Abbiamo riportato questa brevissima rassegna per dovere di completezza, ma riteniamo di poter affermare che, data la multiformità dei fenomeni e degli universi umani ed alla luce delle considerazioni sopra svolte sull’evoluzione del welfare e i pilastri della progettazione sociale, una scelta netta tra i due approcci non sia da considerare all’ordine del giorno10. Come abbiamo visto, i sistemi di protezione sociale stanno evolvendo nella direzione di una pluralità di attori e di funzioni, ed i problemi da affrontare sono sempre più sfaccettati e complessi: anche il problema apparentemente più semplice richiede la messa in campo e il confronto tra posizioni, saperi e punti di vista diversi; è allora impensabile che la realtà del sociale possa essere ricostruita in base a semplificazioni fisico-centriche che attribuiscono a leggi certe ed immutabili la capacità di prevedere univocamente azioni e reazioni, e che le soluzioni possano giungere dall’applicazione di un determinismo meccanicistico, e altrettanto semplificatorio. In questo senso, oltre alla consapevolezza di agire entro sistemi complessi in una prospettiva costruttivista, sarà necessario ricostruire le relazioni di causa/effetto all’insegna di una causalità circolare, in cui non c’è una linearità unidirezionale (X è causa diretta di Y, che ne è l’effetto), ma fenomeni ed eventi interagiscono continuamente e si influenzano a vicenda, in modo biunivoco e ricorsivo11.
La questione, semmai, sarà quella di come graduare le interazioni e le relazioni che alimentano il processo progettuale: più o meno intense, più o meno complesse, ma comunque necessarie.
Possiamo quindi affermare che la progettazione nel sociale adotti sempre un approccio di tipo dialogico? Purtroppo no, per diverse ragioni.

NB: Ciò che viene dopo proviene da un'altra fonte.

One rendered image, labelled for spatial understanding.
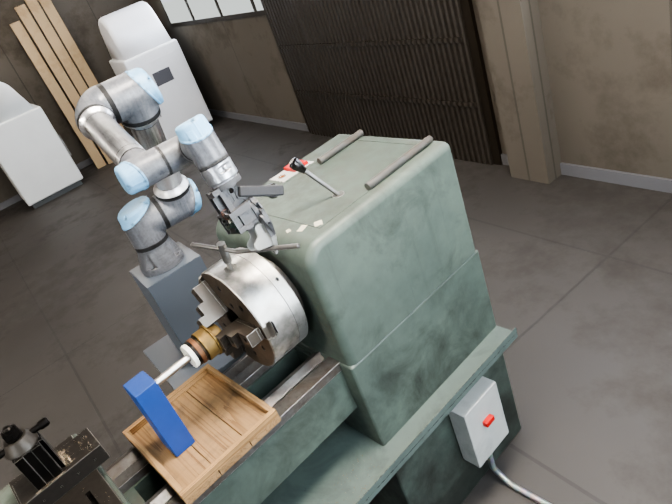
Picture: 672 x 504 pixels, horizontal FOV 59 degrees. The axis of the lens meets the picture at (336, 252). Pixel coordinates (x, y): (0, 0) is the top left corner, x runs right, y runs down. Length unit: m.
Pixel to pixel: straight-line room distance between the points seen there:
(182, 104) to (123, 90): 6.07
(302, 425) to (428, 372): 0.46
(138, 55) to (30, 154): 1.71
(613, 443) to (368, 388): 1.07
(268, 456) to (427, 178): 0.87
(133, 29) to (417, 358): 6.50
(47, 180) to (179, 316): 5.98
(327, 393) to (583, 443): 1.12
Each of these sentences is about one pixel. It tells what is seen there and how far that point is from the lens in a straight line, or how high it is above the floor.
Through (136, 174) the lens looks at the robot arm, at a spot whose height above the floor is 1.56.
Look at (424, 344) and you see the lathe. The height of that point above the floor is 0.73.
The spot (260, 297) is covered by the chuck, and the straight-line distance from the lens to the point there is 1.50.
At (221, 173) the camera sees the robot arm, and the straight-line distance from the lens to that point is 1.34.
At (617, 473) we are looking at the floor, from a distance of 2.39.
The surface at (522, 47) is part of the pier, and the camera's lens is 3.71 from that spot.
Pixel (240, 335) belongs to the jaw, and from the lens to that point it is 1.53.
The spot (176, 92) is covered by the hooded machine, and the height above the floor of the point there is 0.57.
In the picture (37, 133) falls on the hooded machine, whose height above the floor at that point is 0.77.
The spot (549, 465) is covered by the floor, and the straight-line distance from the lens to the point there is 2.41.
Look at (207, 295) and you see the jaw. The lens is 1.62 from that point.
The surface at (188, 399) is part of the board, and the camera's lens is 1.81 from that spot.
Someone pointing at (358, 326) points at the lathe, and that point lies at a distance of 1.62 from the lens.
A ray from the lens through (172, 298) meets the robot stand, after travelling 2.03.
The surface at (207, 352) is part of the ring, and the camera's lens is 1.58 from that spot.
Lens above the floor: 1.93
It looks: 29 degrees down
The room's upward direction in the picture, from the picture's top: 21 degrees counter-clockwise
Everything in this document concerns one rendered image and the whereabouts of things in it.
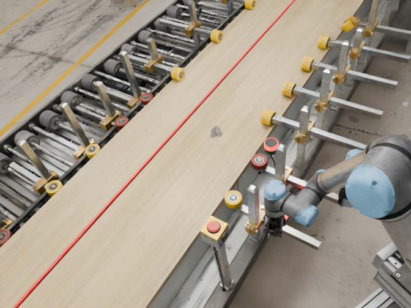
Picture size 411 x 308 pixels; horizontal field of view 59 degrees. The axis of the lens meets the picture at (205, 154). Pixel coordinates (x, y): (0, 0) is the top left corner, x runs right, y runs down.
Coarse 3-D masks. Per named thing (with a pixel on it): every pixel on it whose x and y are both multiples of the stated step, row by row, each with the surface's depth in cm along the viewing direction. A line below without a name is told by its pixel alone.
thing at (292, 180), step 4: (268, 168) 178; (272, 168) 178; (264, 172) 179; (268, 172) 177; (272, 172) 176; (272, 176) 178; (292, 176) 173; (288, 180) 173; (292, 180) 172; (296, 180) 171; (300, 180) 171; (292, 184) 173; (296, 184) 171; (300, 184) 170; (304, 184) 170; (300, 188) 171; (332, 192) 165; (328, 196) 164; (332, 196) 163; (336, 196) 163; (332, 200) 164; (336, 200) 162
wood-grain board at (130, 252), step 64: (256, 0) 278; (320, 0) 266; (192, 64) 235; (256, 64) 227; (128, 128) 204; (192, 128) 197; (256, 128) 191; (64, 192) 180; (128, 192) 175; (192, 192) 170; (0, 256) 161; (64, 256) 157; (128, 256) 153
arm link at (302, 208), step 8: (304, 192) 124; (312, 192) 123; (288, 200) 123; (296, 200) 122; (304, 200) 122; (312, 200) 122; (280, 208) 124; (288, 208) 122; (296, 208) 121; (304, 208) 120; (312, 208) 120; (296, 216) 121; (304, 216) 119; (312, 216) 118; (304, 224) 120
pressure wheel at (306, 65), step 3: (303, 57) 212; (306, 57) 212; (309, 57) 211; (303, 60) 211; (306, 60) 210; (309, 60) 210; (312, 60) 210; (303, 63) 211; (306, 63) 210; (309, 63) 209; (312, 63) 213; (300, 66) 213; (303, 66) 212; (306, 66) 211; (309, 66) 210; (303, 69) 214; (306, 69) 212; (309, 69) 212
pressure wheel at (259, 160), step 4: (252, 156) 178; (256, 156) 178; (260, 156) 178; (264, 156) 177; (252, 160) 177; (256, 160) 177; (260, 160) 176; (264, 160) 176; (252, 164) 177; (256, 164) 175; (260, 164) 174; (264, 164) 174; (256, 168) 176; (260, 168) 175; (264, 168) 176; (260, 172) 184
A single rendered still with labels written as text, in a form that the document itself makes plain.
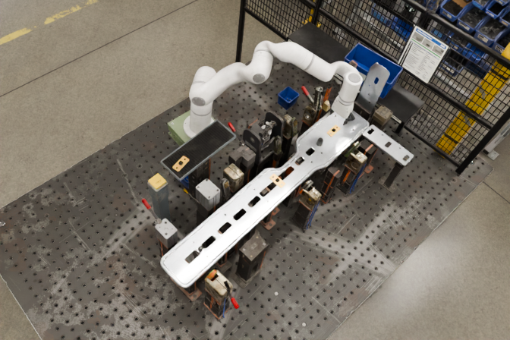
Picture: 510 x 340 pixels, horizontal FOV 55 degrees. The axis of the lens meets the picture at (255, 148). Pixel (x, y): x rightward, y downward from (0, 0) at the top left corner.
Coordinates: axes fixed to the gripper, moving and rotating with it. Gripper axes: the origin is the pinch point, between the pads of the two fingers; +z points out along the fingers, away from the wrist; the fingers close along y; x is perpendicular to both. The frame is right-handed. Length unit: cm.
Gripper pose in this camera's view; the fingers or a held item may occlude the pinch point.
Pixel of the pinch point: (338, 118)
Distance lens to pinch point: 262.9
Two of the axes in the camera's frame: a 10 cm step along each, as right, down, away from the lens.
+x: 6.9, -5.6, 4.5
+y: 7.2, 6.2, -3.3
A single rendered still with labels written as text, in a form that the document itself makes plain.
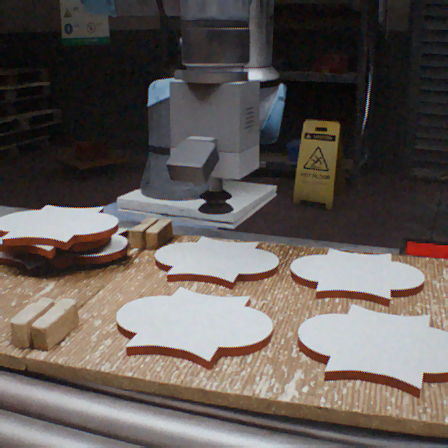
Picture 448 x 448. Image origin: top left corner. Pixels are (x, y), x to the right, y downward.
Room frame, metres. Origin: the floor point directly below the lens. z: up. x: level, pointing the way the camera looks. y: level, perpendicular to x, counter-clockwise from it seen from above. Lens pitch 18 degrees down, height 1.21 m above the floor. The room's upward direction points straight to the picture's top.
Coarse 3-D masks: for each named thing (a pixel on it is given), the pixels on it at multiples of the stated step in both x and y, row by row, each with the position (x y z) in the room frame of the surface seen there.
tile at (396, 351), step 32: (320, 320) 0.50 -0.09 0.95; (352, 320) 0.50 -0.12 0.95; (384, 320) 0.50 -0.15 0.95; (416, 320) 0.50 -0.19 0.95; (320, 352) 0.44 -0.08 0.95; (352, 352) 0.44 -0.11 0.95; (384, 352) 0.44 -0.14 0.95; (416, 352) 0.44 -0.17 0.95; (384, 384) 0.40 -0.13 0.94; (416, 384) 0.39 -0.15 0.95
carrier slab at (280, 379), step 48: (192, 240) 0.75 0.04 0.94; (144, 288) 0.60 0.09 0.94; (192, 288) 0.60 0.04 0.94; (240, 288) 0.60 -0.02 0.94; (288, 288) 0.60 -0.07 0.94; (432, 288) 0.59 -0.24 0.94; (96, 336) 0.49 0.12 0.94; (288, 336) 0.49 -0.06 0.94; (144, 384) 0.42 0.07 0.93; (192, 384) 0.41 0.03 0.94; (240, 384) 0.41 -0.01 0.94; (288, 384) 0.41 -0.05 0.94; (336, 384) 0.41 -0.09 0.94; (432, 384) 0.40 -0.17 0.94; (432, 432) 0.36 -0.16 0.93
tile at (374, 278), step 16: (304, 256) 0.67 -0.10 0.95; (320, 256) 0.67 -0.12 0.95; (336, 256) 0.67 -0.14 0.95; (352, 256) 0.67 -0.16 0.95; (368, 256) 0.67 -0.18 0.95; (384, 256) 0.67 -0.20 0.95; (304, 272) 0.62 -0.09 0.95; (320, 272) 0.62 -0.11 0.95; (336, 272) 0.62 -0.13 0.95; (352, 272) 0.62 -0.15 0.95; (368, 272) 0.62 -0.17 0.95; (384, 272) 0.62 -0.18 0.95; (400, 272) 0.61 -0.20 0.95; (416, 272) 0.61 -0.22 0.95; (320, 288) 0.57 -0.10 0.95; (336, 288) 0.57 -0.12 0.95; (352, 288) 0.57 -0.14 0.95; (368, 288) 0.57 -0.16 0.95; (384, 288) 0.57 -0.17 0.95; (400, 288) 0.57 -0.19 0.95; (416, 288) 0.58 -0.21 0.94; (384, 304) 0.55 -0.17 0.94
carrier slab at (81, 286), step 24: (96, 264) 0.67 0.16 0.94; (120, 264) 0.67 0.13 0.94; (0, 288) 0.59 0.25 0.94; (24, 288) 0.59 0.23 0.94; (48, 288) 0.60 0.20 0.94; (72, 288) 0.60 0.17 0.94; (96, 288) 0.60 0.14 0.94; (0, 312) 0.53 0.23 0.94; (0, 336) 0.48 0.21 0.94; (0, 360) 0.45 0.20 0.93; (24, 360) 0.45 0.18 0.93
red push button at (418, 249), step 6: (408, 246) 0.75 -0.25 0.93; (414, 246) 0.75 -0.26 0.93; (420, 246) 0.75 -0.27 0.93; (426, 246) 0.75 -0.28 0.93; (432, 246) 0.75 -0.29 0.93; (438, 246) 0.75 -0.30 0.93; (444, 246) 0.75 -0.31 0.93; (408, 252) 0.73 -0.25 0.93; (414, 252) 0.73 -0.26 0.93; (420, 252) 0.73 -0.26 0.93; (426, 252) 0.72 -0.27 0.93; (432, 252) 0.72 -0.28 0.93; (438, 252) 0.72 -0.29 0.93; (444, 252) 0.72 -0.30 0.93; (444, 258) 0.70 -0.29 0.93
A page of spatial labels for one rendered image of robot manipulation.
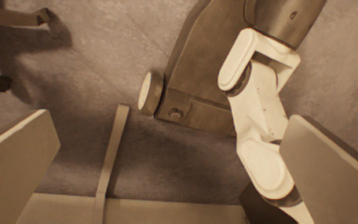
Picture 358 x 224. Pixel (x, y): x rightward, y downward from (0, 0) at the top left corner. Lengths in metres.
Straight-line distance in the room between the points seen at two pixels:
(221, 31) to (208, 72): 0.15
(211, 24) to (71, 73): 0.60
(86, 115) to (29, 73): 0.29
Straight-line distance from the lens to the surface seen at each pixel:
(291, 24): 0.67
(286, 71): 0.76
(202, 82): 0.81
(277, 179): 0.45
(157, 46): 0.90
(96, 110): 1.04
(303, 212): 0.48
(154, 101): 0.77
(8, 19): 0.87
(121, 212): 1.46
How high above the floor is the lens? 0.87
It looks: 55 degrees down
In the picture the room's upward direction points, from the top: 161 degrees clockwise
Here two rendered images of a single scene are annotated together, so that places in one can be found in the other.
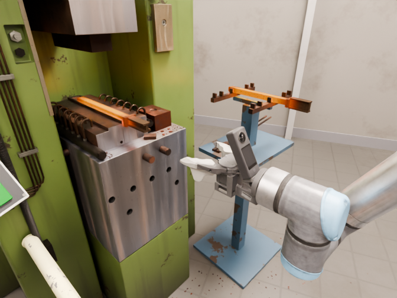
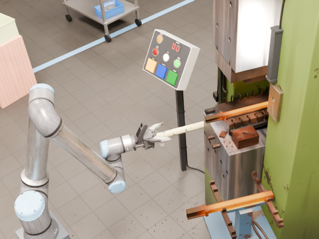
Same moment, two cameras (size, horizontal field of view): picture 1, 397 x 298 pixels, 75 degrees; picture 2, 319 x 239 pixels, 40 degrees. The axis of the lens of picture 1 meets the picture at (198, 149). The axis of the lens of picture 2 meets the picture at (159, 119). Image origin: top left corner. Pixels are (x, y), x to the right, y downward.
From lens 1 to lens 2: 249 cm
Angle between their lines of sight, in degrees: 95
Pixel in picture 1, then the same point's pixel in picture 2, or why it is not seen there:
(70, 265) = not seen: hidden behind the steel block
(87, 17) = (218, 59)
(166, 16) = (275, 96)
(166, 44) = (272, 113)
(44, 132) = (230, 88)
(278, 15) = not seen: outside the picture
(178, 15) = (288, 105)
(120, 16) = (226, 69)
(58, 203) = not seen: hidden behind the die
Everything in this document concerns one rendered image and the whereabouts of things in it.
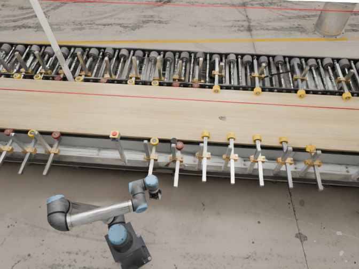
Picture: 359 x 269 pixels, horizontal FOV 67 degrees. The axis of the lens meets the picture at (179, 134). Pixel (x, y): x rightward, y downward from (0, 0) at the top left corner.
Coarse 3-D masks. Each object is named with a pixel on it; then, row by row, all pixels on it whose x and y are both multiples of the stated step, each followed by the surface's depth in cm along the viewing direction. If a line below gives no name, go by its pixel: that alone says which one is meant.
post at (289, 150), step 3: (288, 147) 232; (291, 147) 232; (288, 150) 231; (291, 150) 231; (285, 153) 238; (288, 153) 235; (282, 156) 246; (285, 156) 240; (282, 159) 245; (285, 159) 244; (276, 165) 261; (279, 165) 254; (282, 165) 254; (276, 168) 261; (279, 168) 258; (276, 171) 264
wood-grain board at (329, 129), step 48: (0, 96) 305; (48, 96) 304; (96, 96) 303; (144, 96) 302; (192, 96) 302; (240, 96) 301; (288, 96) 300; (336, 96) 299; (240, 144) 268; (288, 144) 265; (336, 144) 265
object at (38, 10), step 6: (30, 0) 241; (36, 0) 244; (36, 6) 246; (36, 12) 251; (42, 12) 254; (42, 18) 256; (42, 24) 261; (48, 24) 265; (48, 30) 267; (48, 36) 272; (54, 42) 279; (54, 48) 284; (60, 54) 292; (60, 60) 298; (66, 66) 307; (66, 72) 312; (72, 78) 323
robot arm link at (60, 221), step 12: (120, 204) 192; (132, 204) 192; (144, 204) 194; (48, 216) 183; (60, 216) 182; (72, 216) 184; (84, 216) 185; (96, 216) 186; (108, 216) 189; (60, 228) 180
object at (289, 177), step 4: (284, 144) 258; (284, 148) 256; (284, 152) 254; (288, 164) 246; (288, 168) 244; (288, 172) 242; (288, 176) 240; (288, 180) 238; (288, 184) 237; (292, 184) 236
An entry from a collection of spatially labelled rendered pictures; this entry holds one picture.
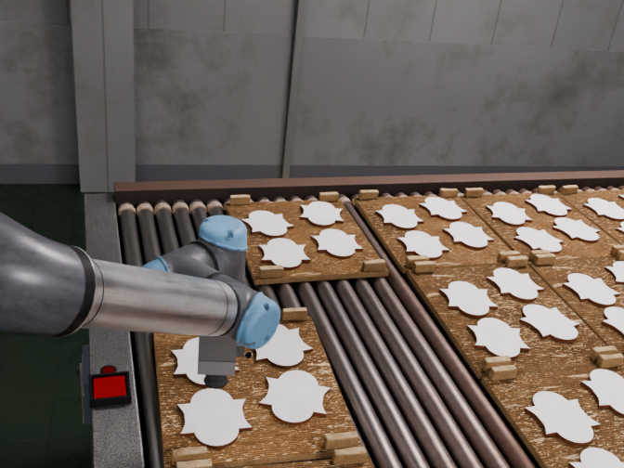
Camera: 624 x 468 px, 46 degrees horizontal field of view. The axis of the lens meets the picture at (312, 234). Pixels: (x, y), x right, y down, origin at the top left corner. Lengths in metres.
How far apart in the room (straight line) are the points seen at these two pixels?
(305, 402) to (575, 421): 0.53
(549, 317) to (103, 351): 1.02
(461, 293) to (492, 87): 2.99
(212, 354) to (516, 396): 0.65
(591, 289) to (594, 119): 3.24
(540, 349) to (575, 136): 3.51
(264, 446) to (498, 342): 0.61
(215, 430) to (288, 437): 0.13
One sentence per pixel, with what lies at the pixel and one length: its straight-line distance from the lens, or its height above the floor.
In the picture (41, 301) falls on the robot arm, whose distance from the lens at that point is 0.74.
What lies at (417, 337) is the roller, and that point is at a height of 0.92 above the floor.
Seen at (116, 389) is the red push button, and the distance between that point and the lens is 1.46.
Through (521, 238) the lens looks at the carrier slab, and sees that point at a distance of 2.16.
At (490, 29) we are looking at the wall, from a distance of 4.59.
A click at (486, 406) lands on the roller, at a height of 0.92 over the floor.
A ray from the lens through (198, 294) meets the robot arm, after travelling 0.91.
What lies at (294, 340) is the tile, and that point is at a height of 0.94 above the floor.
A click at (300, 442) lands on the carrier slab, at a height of 0.94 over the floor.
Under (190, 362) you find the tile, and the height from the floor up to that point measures 0.94.
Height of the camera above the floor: 1.89
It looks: 29 degrees down
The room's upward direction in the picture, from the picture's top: 7 degrees clockwise
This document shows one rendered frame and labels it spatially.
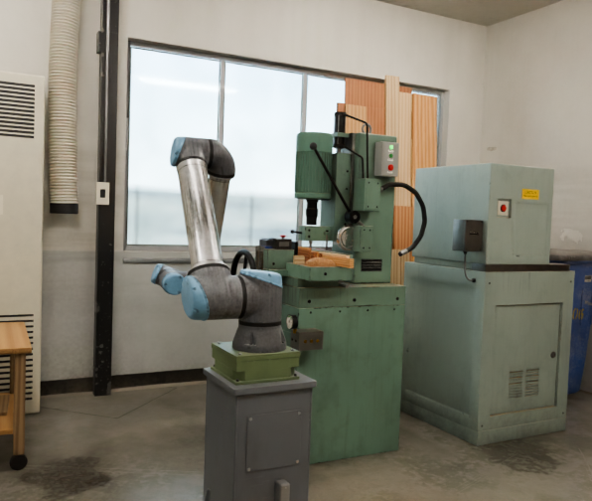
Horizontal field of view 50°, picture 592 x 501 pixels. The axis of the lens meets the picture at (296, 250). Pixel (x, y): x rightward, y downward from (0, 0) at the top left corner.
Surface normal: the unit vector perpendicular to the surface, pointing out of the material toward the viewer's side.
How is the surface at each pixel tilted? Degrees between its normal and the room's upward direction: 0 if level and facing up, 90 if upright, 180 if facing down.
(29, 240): 90
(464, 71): 90
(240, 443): 90
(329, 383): 90
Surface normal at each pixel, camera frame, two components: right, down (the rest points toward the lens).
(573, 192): -0.88, -0.01
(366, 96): 0.45, 0.02

Prima di tutto perché mettere in piedi dinamiche di concertazione è faticoso e spesso costoso; inoltre, quella tendenza distorsiva a rincorrere bandi e opportunità di finanziamento che abbiamo incontrato nel primo capitolo, spinge ad una sorta di progettazione in scala (il cosiddetto “progettificio”), in cui risulta dominante la capacità di utilizzare determinate forme e strutture tecniche, a tutto discapito del dialogo. E, ironia della sorte, la progettazione in scala porta ad applicare ed interpretare in modo acritico (acquisendone linguaggi e strumenti ma riducendoli spesso a vuoti automatismi) proprio quella metodologia così apprezzata dai finanziatori (il PCM) che, come vedremo subito, considera invece uno dei suoi presupposti fondamentali il coinvolgimento dei beneficiari e l’analisi partecipata dei problemi.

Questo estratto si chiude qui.